All entries below are to be returned exactly, with pictures left out.

Provided data Start Marker

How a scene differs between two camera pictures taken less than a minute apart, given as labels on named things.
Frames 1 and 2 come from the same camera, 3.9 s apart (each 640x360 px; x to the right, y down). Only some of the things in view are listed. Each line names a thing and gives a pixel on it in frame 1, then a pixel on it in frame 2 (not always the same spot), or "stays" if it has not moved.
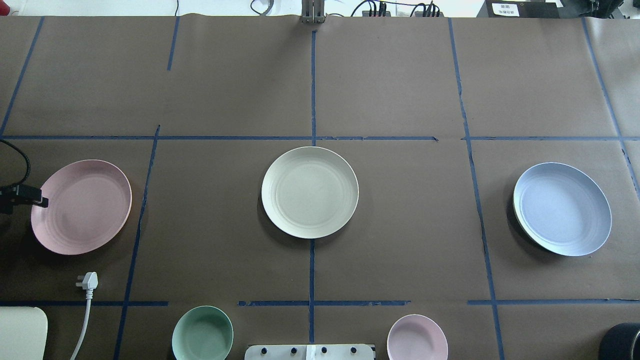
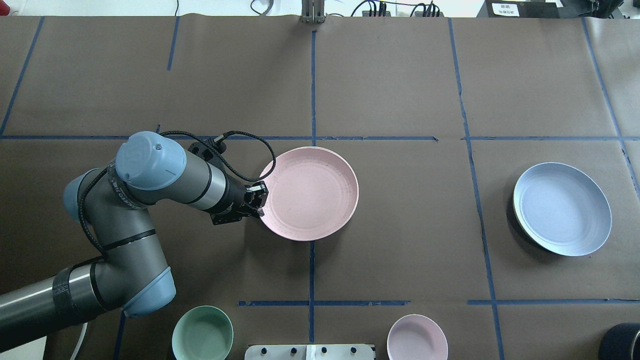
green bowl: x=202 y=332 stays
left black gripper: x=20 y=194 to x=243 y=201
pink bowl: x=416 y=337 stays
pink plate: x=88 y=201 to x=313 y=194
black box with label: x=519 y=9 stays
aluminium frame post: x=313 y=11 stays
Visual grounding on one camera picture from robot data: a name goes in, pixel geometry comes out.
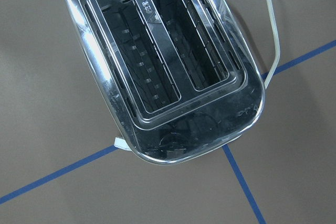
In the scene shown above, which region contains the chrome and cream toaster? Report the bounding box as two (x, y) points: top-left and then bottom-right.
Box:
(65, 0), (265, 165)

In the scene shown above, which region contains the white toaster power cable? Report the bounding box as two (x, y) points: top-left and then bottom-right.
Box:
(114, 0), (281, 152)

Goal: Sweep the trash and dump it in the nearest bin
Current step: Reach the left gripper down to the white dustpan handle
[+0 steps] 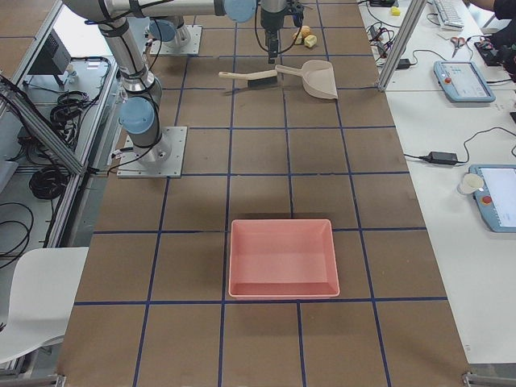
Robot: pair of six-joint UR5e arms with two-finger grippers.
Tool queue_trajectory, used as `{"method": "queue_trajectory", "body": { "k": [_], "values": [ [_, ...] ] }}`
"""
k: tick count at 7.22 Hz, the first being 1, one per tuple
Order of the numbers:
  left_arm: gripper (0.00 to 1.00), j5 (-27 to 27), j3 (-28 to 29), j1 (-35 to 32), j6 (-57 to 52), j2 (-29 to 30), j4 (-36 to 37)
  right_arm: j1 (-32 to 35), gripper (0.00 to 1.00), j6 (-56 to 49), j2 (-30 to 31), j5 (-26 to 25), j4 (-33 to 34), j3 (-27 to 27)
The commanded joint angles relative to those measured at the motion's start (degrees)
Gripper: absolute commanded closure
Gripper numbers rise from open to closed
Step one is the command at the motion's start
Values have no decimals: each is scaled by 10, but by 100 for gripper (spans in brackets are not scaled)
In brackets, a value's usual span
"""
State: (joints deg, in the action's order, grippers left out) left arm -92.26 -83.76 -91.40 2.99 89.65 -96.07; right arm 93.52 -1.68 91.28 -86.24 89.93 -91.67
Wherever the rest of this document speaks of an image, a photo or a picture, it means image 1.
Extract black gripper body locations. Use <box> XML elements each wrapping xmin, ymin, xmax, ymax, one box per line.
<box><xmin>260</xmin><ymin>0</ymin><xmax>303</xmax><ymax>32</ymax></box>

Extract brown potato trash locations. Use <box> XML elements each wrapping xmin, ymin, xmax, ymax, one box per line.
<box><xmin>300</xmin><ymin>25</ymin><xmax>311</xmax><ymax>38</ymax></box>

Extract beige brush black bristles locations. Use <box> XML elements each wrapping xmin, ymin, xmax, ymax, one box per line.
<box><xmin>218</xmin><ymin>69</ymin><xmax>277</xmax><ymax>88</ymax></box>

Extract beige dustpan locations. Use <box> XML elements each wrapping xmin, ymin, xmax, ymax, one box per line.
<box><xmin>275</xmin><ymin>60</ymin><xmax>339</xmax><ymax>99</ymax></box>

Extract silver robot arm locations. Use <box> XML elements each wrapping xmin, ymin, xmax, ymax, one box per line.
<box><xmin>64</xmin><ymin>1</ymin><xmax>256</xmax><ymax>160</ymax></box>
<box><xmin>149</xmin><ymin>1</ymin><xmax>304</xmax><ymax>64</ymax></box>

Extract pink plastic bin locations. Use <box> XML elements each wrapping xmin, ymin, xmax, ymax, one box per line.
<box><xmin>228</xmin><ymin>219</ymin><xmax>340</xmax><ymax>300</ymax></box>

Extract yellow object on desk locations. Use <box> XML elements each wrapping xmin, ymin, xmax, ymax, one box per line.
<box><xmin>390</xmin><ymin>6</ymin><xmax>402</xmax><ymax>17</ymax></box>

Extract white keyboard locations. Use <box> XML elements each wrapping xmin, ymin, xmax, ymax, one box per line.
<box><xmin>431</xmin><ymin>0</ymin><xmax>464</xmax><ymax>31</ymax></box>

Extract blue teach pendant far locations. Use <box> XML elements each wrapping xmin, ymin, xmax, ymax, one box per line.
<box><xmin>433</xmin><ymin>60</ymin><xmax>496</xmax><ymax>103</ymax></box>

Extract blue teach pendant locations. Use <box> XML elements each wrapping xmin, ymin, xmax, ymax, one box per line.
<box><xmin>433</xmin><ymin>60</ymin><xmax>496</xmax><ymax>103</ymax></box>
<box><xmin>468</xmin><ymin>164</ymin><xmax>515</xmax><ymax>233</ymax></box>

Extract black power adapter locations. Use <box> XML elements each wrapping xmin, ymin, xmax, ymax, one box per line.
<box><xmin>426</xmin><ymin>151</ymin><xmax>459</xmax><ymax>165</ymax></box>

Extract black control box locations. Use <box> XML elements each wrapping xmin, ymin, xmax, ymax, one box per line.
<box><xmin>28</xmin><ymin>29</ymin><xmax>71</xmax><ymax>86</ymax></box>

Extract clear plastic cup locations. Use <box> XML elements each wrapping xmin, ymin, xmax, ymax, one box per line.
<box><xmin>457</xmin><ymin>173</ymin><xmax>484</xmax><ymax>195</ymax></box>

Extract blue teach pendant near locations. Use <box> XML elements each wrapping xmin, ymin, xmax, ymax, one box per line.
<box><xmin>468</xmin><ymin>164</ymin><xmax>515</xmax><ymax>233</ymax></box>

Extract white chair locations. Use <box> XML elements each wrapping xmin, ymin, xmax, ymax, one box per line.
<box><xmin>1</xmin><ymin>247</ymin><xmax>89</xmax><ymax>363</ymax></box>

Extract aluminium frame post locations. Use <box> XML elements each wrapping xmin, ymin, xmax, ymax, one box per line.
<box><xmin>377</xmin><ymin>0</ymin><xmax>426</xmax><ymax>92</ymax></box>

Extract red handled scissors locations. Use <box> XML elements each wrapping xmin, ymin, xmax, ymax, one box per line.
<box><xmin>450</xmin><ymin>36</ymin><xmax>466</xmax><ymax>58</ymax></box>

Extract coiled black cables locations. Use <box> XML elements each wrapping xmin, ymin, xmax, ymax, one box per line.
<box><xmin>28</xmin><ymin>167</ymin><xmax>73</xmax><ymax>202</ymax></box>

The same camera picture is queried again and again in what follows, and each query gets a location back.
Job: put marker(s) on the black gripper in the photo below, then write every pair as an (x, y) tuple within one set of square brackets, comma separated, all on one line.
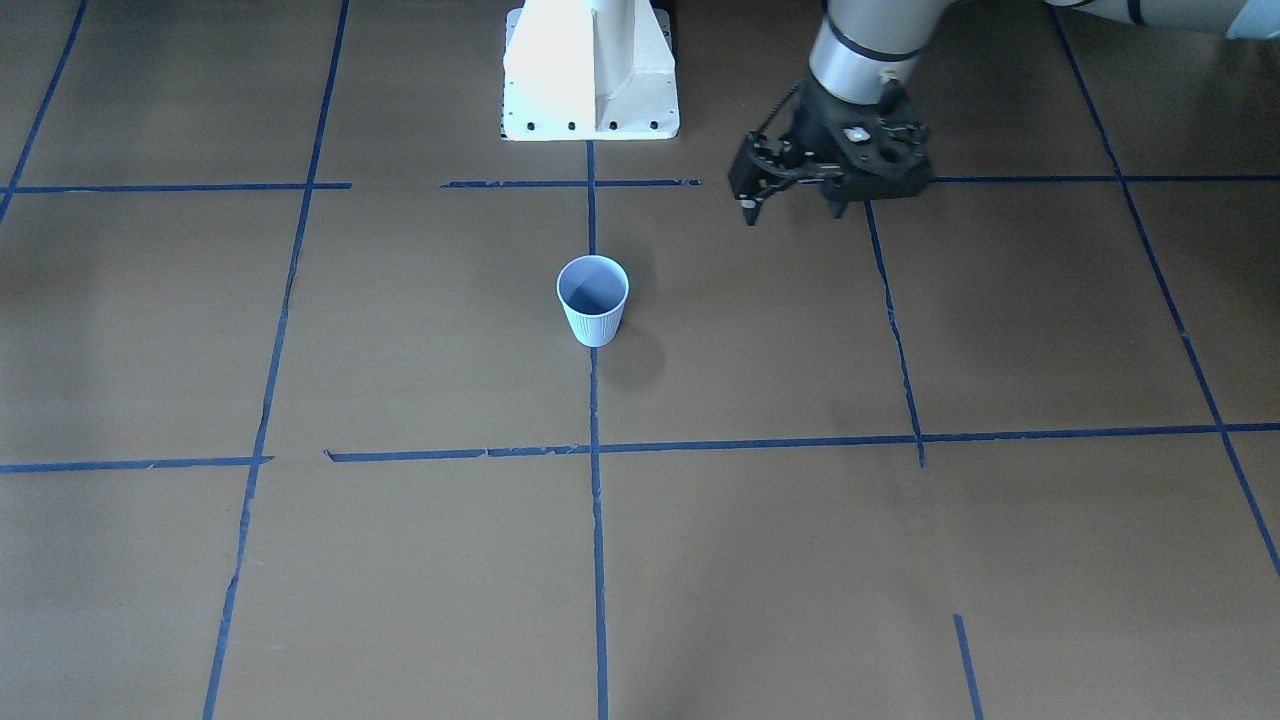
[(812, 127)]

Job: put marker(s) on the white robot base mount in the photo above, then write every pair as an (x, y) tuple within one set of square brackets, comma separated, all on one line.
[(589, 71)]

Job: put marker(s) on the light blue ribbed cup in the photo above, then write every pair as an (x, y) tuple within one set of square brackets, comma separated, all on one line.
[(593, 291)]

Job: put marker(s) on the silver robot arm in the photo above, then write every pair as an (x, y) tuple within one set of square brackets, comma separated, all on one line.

Provided data End Marker

_Result for this task_
How a scene differs between two camera pictures taken less than a minute apart, given as labels on named things.
Frames 1 and 2 come from the same camera, 3.9 s apart (each 640x360 px; x to the right, y down). Only some of the things in view are listed. Each line names a thing and gives a pixel on it in frame 1, then a pixel on it in frame 2 (not always the same spot), or "stays" if it has not moved.
green bowl: x=202 y=332 stays
left black gripper: x=20 y=194 to x=243 y=201
pink bowl: x=416 y=337 stays
pink plate: x=88 y=201 to x=313 y=194
black box with label: x=519 y=9 stays
aluminium frame post: x=313 y=11 stays
Visual grounding on one camera picture from robot data: a name goes in, pixel geometry comes out.
In the scene shown above, which region contains the chrome and cream toaster? Report the bounding box as two (x, y) points: top-left and then bottom-right.
Box:
(65, 0), (265, 165)

In the scene shown above, which region contains the white toaster power cable? Report the bounding box as two (x, y) points: top-left and then bottom-right.
Box:
(114, 0), (281, 152)

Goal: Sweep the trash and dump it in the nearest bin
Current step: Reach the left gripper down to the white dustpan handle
[+0 steps] 
Robot: pair of six-joint UR5e arms with two-finger grippers.
Tool queue_trajectory, used as `{"method": "queue_trajectory", "body": { "k": [_], "values": [ [_, ...] ] }}`
"""
k: tick count at 7.22 Hz, the first being 1, one per tuple
Order of the numbers:
  left_arm: gripper (0.00 to 1.00), j5 (-27 to 27), j3 (-28 to 29), j1 (-35 to 32), j6 (-57 to 52), j2 (-29 to 30), j4 (-36 to 37)
  right_arm: j1 (-32 to 35), gripper (0.00 to 1.00), j6 (-56 to 49), j2 (-30 to 31), j5 (-26 to 25), j4 (-33 to 34), j3 (-27 to 27)
The commanded joint angles relative to those measured at the motion's start (degrees)
Gripper: absolute commanded closure
Gripper numbers rise from open to closed
Step one is the command at the motion's start
Values have no decimals: each is scaled by 10, but by 100 for gripper (spans in brackets are not scaled)
In brackets, a value's usual span
"""
State: (joints deg, in the action's order, grippers left out) left arm -92.26 -83.76 -91.40 2.99 89.65 -96.07; right arm 93.52 -1.68 91.28 -86.24 89.93 -91.67
Wherever the rest of this document speaks of an image, a photo or a picture, it means image 1.
Extract black gripper body locations. Use <box> XML elements each wrapping xmin, ymin, xmax, ymax, one box per line.
<box><xmin>260</xmin><ymin>0</ymin><xmax>303</xmax><ymax>32</ymax></box>

Extract brown potato trash locations. Use <box> XML elements each wrapping xmin, ymin, xmax, ymax, one box per line.
<box><xmin>300</xmin><ymin>25</ymin><xmax>311</xmax><ymax>38</ymax></box>

Extract beige brush black bristles locations. Use <box> XML elements each wrapping xmin, ymin, xmax, ymax, one box per line.
<box><xmin>218</xmin><ymin>69</ymin><xmax>277</xmax><ymax>88</ymax></box>

Extract beige dustpan locations. Use <box> XML elements each wrapping xmin, ymin, xmax, ymax, one box per line.
<box><xmin>275</xmin><ymin>60</ymin><xmax>339</xmax><ymax>99</ymax></box>

Extract silver robot arm locations. Use <box> XML elements each wrapping xmin, ymin, xmax, ymax, one box per line.
<box><xmin>64</xmin><ymin>1</ymin><xmax>256</xmax><ymax>160</ymax></box>
<box><xmin>149</xmin><ymin>1</ymin><xmax>304</xmax><ymax>64</ymax></box>

Extract pink plastic bin locations. Use <box> XML elements each wrapping xmin, ymin, xmax, ymax, one box per line.
<box><xmin>228</xmin><ymin>219</ymin><xmax>340</xmax><ymax>300</ymax></box>

Extract yellow object on desk locations. Use <box> XML elements each wrapping xmin, ymin, xmax, ymax, one box per line.
<box><xmin>390</xmin><ymin>6</ymin><xmax>402</xmax><ymax>17</ymax></box>

Extract white keyboard locations. Use <box> XML elements each wrapping xmin, ymin, xmax, ymax, one box per line.
<box><xmin>431</xmin><ymin>0</ymin><xmax>464</xmax><ymax>31</ymax></box>

Extract blue teach pendant far locations. Use <box> XML elements each wrapping xmin, ymin, xmax, ymax, one box per line.
<box><xmin>433</xmin><ymin>60</ymin><xmax>496</xmax><ymax>103</ymax></box>

Extract blue teach pendant locations. Use <box> XML elements each wrapping xmin, ymin, xmax, ymax, one box per line.
<box><xmin>433</xmin><ymin>60</ymin><xmax>496</xmax><ymax>103</ymax></box>
<box><xmin>468</xmin><ymin>164</ymin><xmax>515</xmax><ymax>233</ymax></box>

Extract black power adapter locations. Use <box> XML elements each wrapping xmin, ymin, xmax, ymax, one box per line.
<box><xmin>426</xmin><ymin>151</ymin><xmax>459</xmax><ymax>165</ymax></box>

Extract black control box locations. Use <box> XML elements each wrapping xmin, ymin, xmax, ymax, one box per line.
<box><xmin>28</xmin><ymin>29</ymin><xmax>71</xmax><ymax>86</ymax></box>

Extract clear plastic cup locations. Use <box> XML elements each wrapping xmin, ymin, xmax, ymax, one box per line.
<box><xmin>457</xmin><ymin>173</ymin><xmax>484</xmax><ymax>195</ymax></box>

Extract blue teach pendant near locations. Use <box> XML elements each wrapping xmin, ymin, xmax, ymax, one box per line.
<box><xmin>468</xmin><ymin>164</ymin><xmax>515</xmax><ymax>233</ymax></box>

Extract white chair locations. Use <box> XML elements each wrapping xmin, ymin, xmax, ymax, one box per line.
<box><xmin>1</xmin><ymin>247</ymin><xmax>89</xmax><ymax>363</ymax></box>

Extract aluminium frame post locations. Use <box> XML elements each wrapping xmin, ymin, xmax, ymax, one box per line.
<box><xmin>377</xmin><ymin>0</ymin><xmax>426</xmax><ymax>92</ymax></box>

Extract red handled scissors locations. Use <box> XML elements each wrapping xmin, ymin, xmax, ymax, one box per line.
<box><xmin>450</xmin><ymin>36</ymin><xmax>466</xmax><ymax>58</ymax></box>

Extract coiled black cables locations. Use <box> XML elements each wrapping xmin, ymin, xmax, ymax, one box per line.
<box><xmin>28</xmin><ymin>167</ymin><xmax>73</xmax><ymax>202</ymax></box>

The same camera picture is queried again and again in what follows, and each query gets a location back.
Job: put marker(s) on the black gripper in the photo below, then write every pair as an (x, y) tuple within one set of square brackets, comma separated, all on one line.
[(812, 127)]

Job: put marker(s) on the white robot base mount in the photo above, then write every pair as an (x, y) tuple within one set of square brackets, comma separated, all on one line.
[(589, 71)]

Job: put marker(s) on the light blue ribbed cup in the photo above, then write every pair as an (x, y) tuple within one set of square brackets, comma separated, all on one line.
[(593, 291)]

Job: put marker(s) on the silver robot arm in the photo above, then write every pair as an (x, y) tuple within one set of square brackets, comma separated, all on one line.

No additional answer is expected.